Toch willen we, zeker als amateurs, graag weten of er écht meer ruis is. Want dan kunnen we bijvoorbeeld bij de overheid aandringen op maatregelen. De overheid zal, terecht, niet in actie komen als de toegenomen ruis alleen maar een mening is. Maar als het wetenschappelijk onderbouwd is, dan wordt het anders (tenminste, als je niet een wetenschap-ontkenner als president hebt).

De laatste jaren wordt er door radioamateurs in Nederland een ruis-meet-campagne uitgevoerd. Er is een transportabele meetopstelling gemaakt en gecalibreerd, en daarmee zijn metingen gedaan, en de resultaten zijn vergeleken met ruismetingen uit de jaren 60. Natuurlijk hangt het resultaat erg af van de plek waar je meet: in de stad verwacht je meer ruis dan op het platteland, en ook tussen gelijksoortige locaties kunnen nog grote verschillen zitten. Daarom is er op een heleboel locaties gemeten, en zijn de resultaten statistisch geanalyseerd om toch uit die zo variabele resultaten een zinnige conclusie te kunnen trekken. En wat blijkt: er is inderdaad een statistisch significante toename van de ruis op de meeste amateurbanden.
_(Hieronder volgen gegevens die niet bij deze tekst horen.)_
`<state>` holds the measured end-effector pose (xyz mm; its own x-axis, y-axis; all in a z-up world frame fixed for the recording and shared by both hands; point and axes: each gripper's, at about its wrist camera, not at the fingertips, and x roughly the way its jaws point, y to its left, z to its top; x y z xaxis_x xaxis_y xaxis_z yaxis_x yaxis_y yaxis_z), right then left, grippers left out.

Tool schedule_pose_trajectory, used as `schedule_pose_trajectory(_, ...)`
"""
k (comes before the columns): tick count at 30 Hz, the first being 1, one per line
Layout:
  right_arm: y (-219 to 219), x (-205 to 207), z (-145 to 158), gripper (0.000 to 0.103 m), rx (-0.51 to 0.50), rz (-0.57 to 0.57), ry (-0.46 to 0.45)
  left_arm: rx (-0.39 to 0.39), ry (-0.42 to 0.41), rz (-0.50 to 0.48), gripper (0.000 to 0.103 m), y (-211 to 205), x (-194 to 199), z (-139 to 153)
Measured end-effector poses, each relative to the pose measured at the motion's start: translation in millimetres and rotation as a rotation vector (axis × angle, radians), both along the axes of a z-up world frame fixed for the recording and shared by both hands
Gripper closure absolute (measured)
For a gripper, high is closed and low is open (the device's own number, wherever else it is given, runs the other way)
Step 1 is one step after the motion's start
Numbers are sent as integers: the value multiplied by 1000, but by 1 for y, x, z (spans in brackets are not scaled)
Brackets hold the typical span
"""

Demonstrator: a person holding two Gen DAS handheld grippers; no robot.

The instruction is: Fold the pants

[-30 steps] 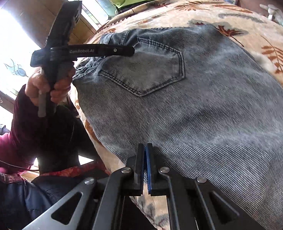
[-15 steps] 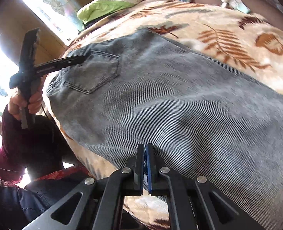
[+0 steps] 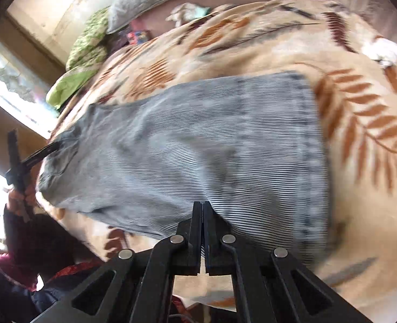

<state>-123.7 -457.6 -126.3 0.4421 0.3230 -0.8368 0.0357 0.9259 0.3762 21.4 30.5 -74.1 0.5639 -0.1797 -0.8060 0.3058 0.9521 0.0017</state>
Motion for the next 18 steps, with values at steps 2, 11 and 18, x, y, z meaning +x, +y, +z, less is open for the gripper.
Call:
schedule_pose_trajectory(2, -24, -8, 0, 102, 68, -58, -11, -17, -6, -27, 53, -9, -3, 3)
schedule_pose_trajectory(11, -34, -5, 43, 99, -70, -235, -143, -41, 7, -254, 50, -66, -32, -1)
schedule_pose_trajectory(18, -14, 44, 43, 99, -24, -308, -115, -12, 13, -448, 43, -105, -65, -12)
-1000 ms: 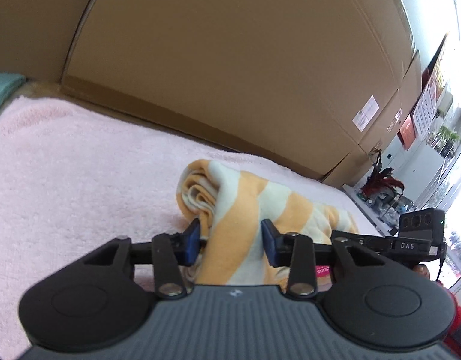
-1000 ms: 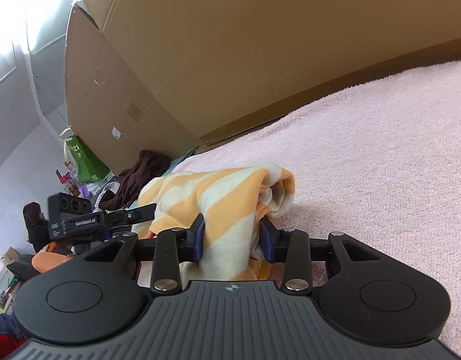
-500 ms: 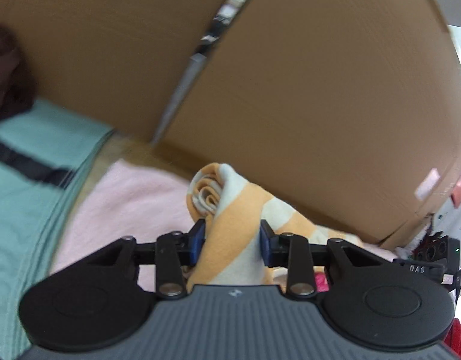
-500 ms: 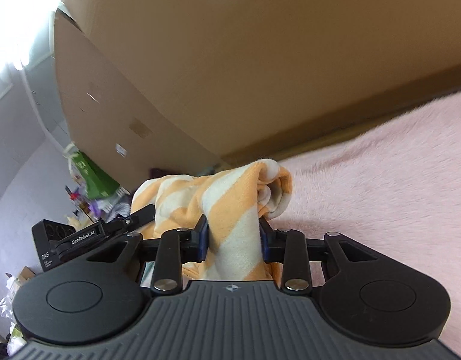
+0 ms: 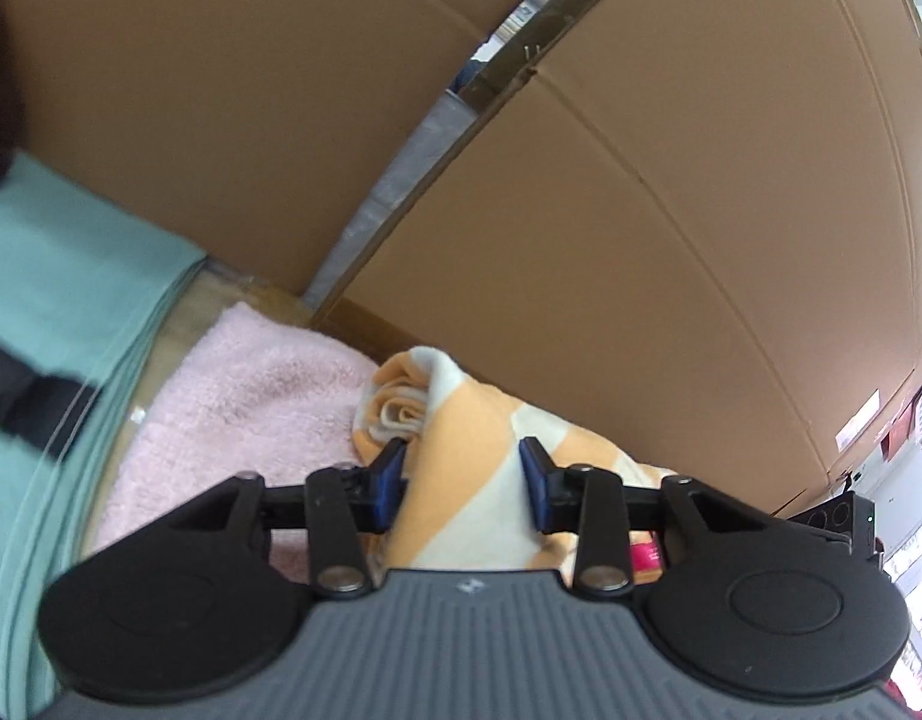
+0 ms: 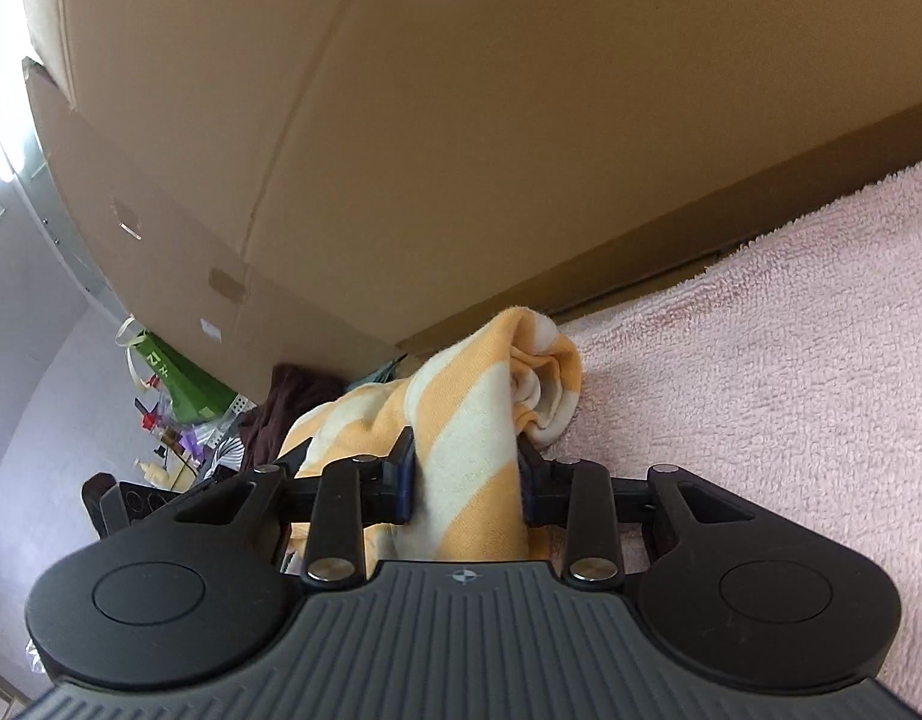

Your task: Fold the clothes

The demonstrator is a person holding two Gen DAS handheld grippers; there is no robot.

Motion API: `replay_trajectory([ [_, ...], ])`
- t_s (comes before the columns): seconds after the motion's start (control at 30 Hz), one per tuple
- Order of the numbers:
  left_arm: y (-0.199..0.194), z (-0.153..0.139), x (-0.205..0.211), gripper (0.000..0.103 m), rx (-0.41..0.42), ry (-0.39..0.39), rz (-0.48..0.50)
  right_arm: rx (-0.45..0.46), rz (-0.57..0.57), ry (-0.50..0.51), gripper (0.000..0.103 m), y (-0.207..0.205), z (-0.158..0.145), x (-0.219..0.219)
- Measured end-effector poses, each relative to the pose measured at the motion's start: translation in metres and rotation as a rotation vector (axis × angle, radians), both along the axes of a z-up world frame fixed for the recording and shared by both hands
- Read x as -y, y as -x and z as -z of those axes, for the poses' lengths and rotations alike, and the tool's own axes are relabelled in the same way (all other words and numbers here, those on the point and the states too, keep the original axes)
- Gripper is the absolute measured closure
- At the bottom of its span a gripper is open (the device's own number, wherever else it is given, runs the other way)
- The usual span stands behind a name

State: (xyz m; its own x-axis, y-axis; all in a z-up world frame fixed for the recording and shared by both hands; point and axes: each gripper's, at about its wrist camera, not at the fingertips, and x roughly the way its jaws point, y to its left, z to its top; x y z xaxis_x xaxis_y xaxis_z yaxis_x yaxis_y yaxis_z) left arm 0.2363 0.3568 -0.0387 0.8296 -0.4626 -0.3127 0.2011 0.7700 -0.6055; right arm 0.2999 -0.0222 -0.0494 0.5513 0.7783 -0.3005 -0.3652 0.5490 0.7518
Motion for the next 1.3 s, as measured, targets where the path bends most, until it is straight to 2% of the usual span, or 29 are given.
replay_trajectory([
  [0.17, -0.015, 0.002, -0.004, 0.065, -0.003, 0.031, 0.023, 0.019, -0.001, 0.007, 0.069, -0.008, 0.000, 0.002],
  [0.27, -0.007, -0.004, 0.003, 0.065, 0.016, -0.039, 0.020, 0.020, -0.002, 0.001, 0.069, -0.011, 0.001, 0.005],
  [0.4, 0.017, -0.016, 0.019, 0.065, 0.050, -0.214, 0.039, 0.043, 0.003, 0.033, 0.067, -0.002, -0.003, 0.006],
  [0.43, 0.018, -0.017, 0.019, 0.062, 0.046, -0.232, 0.037, 0.044, 0.002, 0.043, 0.065, -0.001, -0.004, 0.006],
  [0.47, 0.016, -0.016, 0.018, 0.054, 0.030, -0.230, 0.030, 0.045, 0.001, 0.053, 0.063, 0.000, -0.005, 0.006],
  [0.57, 0.011, -0.013, 0.012, 0.045, -0.007, -0.199, 0.020, 0.036, -0.012, 0.106, 0.062, 0.002, -0.008, 0.007],
  [0.63, 0.016, -0.017, 0.014, 0.043, 0.011, -0.239, 0.019, 0.012, -0.036, 0.137, 0.062, 0.001, -0.013, 0.010],
  [0.7, 0.025, -0.026, 0.017, 0.043, 0.068, -0.310, -0.004, 0.007, -0.044, 0.177, 0.059, 0.001, -0.022, 0.017],
  [0.77, 0.036, -0.038, 0.019, 0.053, 0.145, -0.348, -0.053, 0.060, 0.001, 0.207, 0.057, 0.009, -0.036, 0.028],
  [0.87, 0.057, -0.059, 0.031, 0.053, 0.301, -0.409, -0.099, 0.218, 0.147, 0.181, 0.059, 0.027, -0.055, 0.043],
  [0.93, 0.067, -0.070, 0.052, 0.052, 0.396, -0.458, -0.099, 0.329, 0.214, 0.197, 0.059, 0.038, -0.061, 0.033],
  [1.0, 0.063, -0.066, 0.077, 0.048, 0.414, -0.511, -0.148, 0.434, 0.291, 0.323, 0.064, 0.046, -0.060, 0.008],
  [1.03, 0.059, -0.061, 0.089, 0.048, 0.404, -0.550, -0.173, 0.475, 0.296, 0.397, 0.070, 0.048, -0.055, -0.007],
  [1.07, 0.053, -0.052, 0.099, 0.049, 0.378, -0.603, -0.175, 0.515, 0.295, 0.472, 0.072, 0.050, -0.049, -0.022],
  [1.1, 0.046, -0.043, 0.107, 0.049, 0.337, -0.652, -0.137, 0.542, 0.280, 0.531, 0.072, 0.051, -0.042, -0.035],
  [1.13, 0.039, -0.037, 0.110, 0.046, 0.286, -0.667, -0.104, 0.560, 0.252, 0.583, 0.072, 0.051, -0.036, -0.047],
  [1.2, 0.026, -0.033, 0.107, 0.039, 0.184, -0.653, -0.077, 0.585, 0.215, 0.664, 0.072, 0.051, -0.032, -0.061],
  [1.23, 0.021, -0.032, 0.103, 0.033, 0.139, -0.630, -0.069, 0.574, 0.223, 0.686, 0.066, 0.049, -0.031, -0.063],
  [1.3, 0.016, -0.030, 0.090, 0.031, 0.091, -0.557, -0.057, 0.429, 0.183, 0.716, 0.063, 0.031, -0.025, -0.063],
])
Deze resultaten zijn opgeschreven, en niet alleen naar Electron gestuurd, maar ook naar een wetenschappelijk tijdschrift, alwaar het is gepubliceerd. Uiteraard is daarbij het al eerder beschreven peer-review-proces gehanteerd, dus onafhankelijke wetenschappers hebben zich kritisch over het werk gebogen en het in orde bevonden.


Dames en heren, het verheugt het bestuur van de Stichting Wetenschappelijk Radiofonds Veder dat het Hoofdbestuur van de VERON een radiozendamateur heeft voorgedragen als Radio-Amateur van het Jaar 2018, die zeer veel gedaan heeft om de huidige ruisniveaus in Nederland in kaart te brengen: de meetopstelling ontworpen en gecalibreerd, de metingen verricht, geanalyseerd en uiteindelijk gepubliceerd in zowel de wetenschappelijke als de amateur-literatuur. Het Stichtingsbestuur heeft deze voordracht dan ook gaarne overgenomen.

Dan wil ik nu graag het woord geven aan de voorzitter van het Wetenschappelijk Radiofonds Veder, mevrouw Françoise Kosters. Zij zal u gaan onthullen wie tot Radioamateur van het Jaar 2018 wordt benoemd.